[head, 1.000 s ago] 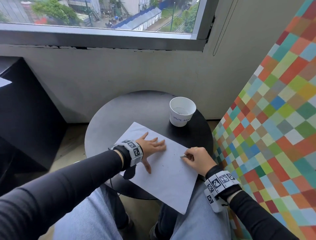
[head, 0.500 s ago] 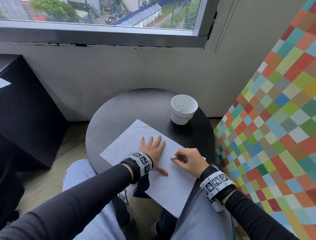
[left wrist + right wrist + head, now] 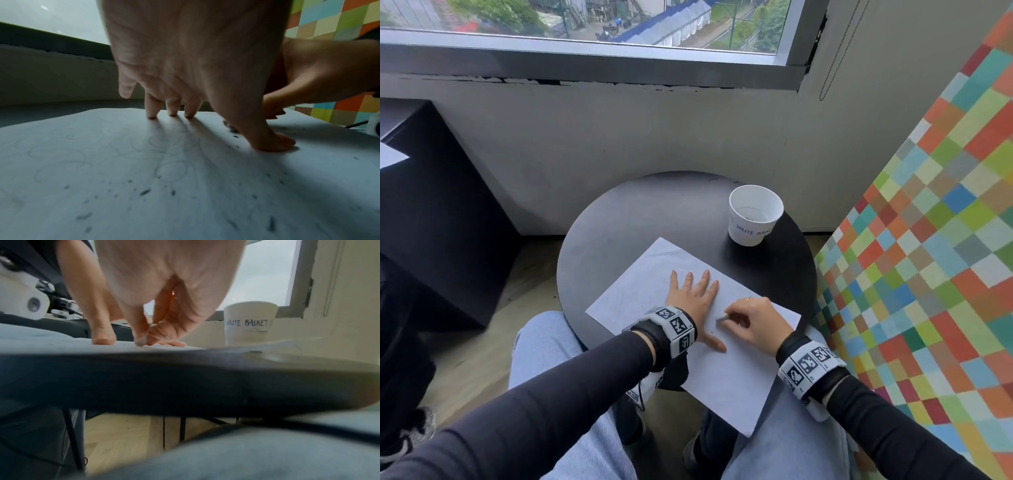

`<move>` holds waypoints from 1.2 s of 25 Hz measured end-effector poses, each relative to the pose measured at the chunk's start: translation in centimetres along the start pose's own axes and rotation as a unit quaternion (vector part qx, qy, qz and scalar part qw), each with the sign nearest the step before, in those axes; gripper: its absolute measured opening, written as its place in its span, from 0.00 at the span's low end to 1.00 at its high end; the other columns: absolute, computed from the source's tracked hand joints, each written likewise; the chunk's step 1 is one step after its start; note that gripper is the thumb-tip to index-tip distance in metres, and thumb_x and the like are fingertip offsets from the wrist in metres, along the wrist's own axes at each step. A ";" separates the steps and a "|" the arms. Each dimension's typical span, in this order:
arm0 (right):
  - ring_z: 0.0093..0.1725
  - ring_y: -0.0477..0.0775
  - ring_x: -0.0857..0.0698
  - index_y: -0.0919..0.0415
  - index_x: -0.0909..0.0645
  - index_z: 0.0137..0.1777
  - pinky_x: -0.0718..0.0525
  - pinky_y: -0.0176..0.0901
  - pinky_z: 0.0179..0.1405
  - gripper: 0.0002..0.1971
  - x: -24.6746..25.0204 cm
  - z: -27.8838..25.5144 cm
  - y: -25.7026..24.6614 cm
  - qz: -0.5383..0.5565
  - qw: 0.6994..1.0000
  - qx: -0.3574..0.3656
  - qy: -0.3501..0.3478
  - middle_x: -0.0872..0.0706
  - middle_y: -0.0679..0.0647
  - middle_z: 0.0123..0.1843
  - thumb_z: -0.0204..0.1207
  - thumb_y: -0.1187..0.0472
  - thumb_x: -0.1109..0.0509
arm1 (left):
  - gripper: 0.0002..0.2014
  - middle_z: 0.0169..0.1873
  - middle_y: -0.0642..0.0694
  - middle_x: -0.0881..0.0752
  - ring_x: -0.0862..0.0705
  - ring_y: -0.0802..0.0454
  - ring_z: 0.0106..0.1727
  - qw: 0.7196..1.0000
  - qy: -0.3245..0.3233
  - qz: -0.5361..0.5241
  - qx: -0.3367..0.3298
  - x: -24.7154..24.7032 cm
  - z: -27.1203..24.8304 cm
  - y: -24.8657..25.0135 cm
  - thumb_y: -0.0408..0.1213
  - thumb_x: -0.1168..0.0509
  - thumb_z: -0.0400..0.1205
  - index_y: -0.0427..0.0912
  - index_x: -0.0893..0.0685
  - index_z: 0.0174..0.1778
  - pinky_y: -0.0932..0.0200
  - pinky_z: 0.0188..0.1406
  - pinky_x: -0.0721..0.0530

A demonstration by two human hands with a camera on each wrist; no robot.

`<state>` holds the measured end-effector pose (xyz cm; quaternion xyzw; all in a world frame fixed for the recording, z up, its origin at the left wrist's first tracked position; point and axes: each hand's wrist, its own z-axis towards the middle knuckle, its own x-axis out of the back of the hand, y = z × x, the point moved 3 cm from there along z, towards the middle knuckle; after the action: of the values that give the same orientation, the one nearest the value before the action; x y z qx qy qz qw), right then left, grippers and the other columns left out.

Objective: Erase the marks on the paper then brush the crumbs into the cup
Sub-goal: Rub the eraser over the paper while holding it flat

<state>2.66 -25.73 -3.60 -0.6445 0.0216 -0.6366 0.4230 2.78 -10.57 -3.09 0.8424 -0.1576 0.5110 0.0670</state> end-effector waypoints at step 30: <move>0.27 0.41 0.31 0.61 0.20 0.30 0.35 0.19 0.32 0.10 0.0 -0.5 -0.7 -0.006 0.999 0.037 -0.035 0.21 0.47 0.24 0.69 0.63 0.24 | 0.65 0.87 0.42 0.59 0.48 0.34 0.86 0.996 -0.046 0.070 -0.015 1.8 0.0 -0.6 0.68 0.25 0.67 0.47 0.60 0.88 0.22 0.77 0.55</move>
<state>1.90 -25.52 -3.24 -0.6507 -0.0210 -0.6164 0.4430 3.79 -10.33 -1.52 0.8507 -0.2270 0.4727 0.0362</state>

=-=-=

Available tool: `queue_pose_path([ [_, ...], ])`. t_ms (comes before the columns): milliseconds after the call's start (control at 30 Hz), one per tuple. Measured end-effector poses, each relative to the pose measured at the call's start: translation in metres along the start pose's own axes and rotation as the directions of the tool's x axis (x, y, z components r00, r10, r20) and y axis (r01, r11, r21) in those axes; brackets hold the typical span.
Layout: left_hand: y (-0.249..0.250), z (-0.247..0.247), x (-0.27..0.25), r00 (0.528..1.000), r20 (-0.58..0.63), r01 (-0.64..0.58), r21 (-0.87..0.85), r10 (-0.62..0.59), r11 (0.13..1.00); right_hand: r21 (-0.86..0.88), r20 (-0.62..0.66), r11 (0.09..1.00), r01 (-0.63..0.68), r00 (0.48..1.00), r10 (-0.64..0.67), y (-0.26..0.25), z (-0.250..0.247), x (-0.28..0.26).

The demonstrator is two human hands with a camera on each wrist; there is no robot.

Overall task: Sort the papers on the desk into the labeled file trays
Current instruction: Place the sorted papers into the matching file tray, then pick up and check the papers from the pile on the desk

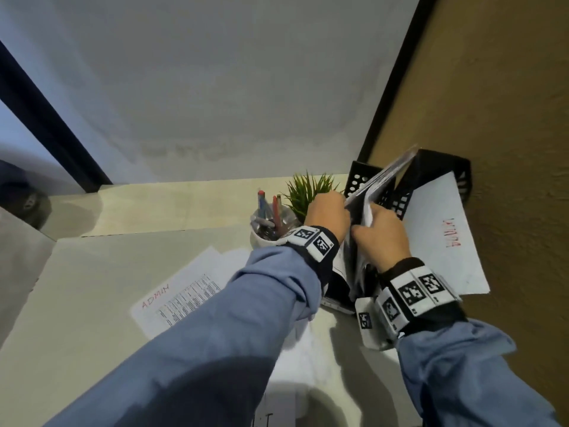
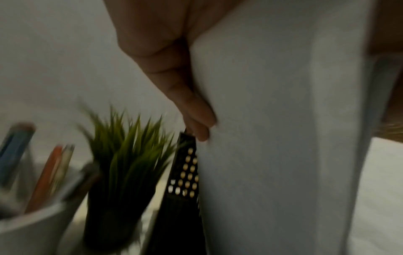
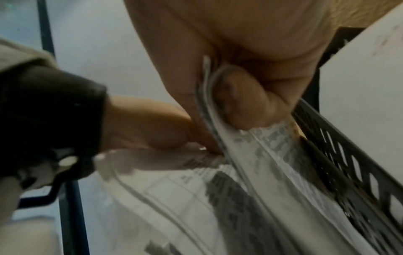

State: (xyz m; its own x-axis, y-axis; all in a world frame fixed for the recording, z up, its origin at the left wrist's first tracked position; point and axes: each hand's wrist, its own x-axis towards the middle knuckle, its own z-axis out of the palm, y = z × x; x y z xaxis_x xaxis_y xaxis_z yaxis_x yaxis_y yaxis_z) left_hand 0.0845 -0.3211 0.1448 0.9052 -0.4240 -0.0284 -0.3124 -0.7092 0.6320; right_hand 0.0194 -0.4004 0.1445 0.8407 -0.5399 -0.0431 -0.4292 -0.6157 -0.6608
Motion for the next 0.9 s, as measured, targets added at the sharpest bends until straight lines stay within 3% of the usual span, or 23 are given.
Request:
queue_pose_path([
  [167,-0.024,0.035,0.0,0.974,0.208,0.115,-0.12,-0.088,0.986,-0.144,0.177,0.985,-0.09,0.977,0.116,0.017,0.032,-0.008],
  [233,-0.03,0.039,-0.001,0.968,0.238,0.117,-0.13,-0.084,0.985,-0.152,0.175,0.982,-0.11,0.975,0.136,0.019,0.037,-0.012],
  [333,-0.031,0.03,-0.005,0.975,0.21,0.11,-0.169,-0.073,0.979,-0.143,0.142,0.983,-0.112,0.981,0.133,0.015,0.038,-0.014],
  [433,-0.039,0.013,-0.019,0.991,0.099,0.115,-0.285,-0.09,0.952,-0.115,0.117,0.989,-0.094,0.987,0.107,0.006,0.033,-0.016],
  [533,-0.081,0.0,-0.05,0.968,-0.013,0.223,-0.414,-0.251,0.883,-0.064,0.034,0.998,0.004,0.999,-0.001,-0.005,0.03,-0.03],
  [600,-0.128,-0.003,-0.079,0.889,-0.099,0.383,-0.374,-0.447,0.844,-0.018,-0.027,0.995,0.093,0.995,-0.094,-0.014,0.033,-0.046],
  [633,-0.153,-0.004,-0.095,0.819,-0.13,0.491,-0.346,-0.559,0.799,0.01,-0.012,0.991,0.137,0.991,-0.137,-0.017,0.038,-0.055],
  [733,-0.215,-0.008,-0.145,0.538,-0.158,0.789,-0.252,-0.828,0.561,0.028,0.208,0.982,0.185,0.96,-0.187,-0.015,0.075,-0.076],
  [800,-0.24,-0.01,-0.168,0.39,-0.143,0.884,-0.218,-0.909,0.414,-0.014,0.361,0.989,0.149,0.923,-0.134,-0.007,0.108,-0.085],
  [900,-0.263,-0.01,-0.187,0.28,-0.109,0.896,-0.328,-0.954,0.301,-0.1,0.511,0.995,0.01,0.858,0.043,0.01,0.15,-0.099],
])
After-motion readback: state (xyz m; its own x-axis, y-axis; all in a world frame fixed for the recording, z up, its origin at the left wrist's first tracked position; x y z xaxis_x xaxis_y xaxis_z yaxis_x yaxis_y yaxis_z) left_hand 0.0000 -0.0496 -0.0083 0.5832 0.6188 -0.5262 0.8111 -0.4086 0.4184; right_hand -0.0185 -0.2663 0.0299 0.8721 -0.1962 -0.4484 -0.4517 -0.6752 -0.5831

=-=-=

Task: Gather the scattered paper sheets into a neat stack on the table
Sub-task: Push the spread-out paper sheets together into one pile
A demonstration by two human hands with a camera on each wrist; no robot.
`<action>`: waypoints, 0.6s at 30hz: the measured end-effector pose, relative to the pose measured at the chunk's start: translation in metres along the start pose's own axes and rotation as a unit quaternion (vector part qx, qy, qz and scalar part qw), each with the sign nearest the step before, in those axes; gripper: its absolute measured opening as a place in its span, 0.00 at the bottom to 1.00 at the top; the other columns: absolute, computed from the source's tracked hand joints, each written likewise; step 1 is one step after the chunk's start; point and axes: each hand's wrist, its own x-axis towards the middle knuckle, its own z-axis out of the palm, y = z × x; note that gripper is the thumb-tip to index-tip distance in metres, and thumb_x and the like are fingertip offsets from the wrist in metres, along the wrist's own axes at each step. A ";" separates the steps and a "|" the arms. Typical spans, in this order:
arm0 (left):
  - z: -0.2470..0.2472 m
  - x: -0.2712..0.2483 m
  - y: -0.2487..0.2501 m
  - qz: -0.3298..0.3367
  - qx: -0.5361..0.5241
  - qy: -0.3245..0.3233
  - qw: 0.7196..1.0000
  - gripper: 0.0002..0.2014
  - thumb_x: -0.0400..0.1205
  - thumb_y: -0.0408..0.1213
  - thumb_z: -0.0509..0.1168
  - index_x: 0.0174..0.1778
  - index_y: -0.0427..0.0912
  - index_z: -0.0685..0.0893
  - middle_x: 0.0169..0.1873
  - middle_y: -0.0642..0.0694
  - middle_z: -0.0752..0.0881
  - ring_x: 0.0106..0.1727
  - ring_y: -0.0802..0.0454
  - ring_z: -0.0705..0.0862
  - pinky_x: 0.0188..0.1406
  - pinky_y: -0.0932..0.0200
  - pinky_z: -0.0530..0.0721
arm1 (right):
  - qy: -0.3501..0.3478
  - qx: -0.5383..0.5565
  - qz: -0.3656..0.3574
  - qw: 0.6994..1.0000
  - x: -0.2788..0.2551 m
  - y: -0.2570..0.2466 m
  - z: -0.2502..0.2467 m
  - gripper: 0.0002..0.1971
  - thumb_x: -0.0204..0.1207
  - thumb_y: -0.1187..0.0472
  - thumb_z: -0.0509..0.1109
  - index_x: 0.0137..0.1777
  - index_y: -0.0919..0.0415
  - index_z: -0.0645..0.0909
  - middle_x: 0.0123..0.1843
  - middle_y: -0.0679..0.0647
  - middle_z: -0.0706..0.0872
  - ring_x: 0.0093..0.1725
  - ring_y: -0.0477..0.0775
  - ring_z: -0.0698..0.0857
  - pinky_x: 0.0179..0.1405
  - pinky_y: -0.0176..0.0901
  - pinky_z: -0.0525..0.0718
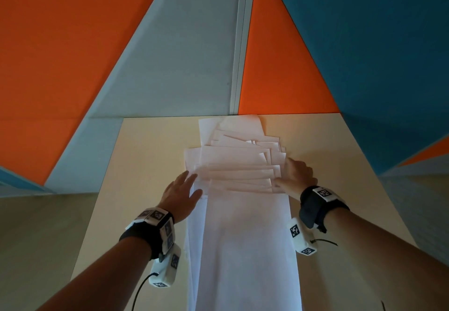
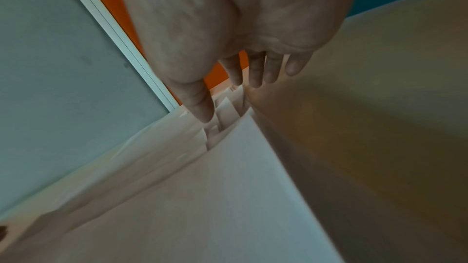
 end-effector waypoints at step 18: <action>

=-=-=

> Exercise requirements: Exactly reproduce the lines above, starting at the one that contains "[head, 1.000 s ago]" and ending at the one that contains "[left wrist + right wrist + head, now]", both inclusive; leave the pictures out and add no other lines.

> Answer below:
[head, 1.000 s ago] 
[head, 0.500 s ago] 
[left wrist + right wrist + head, now] 

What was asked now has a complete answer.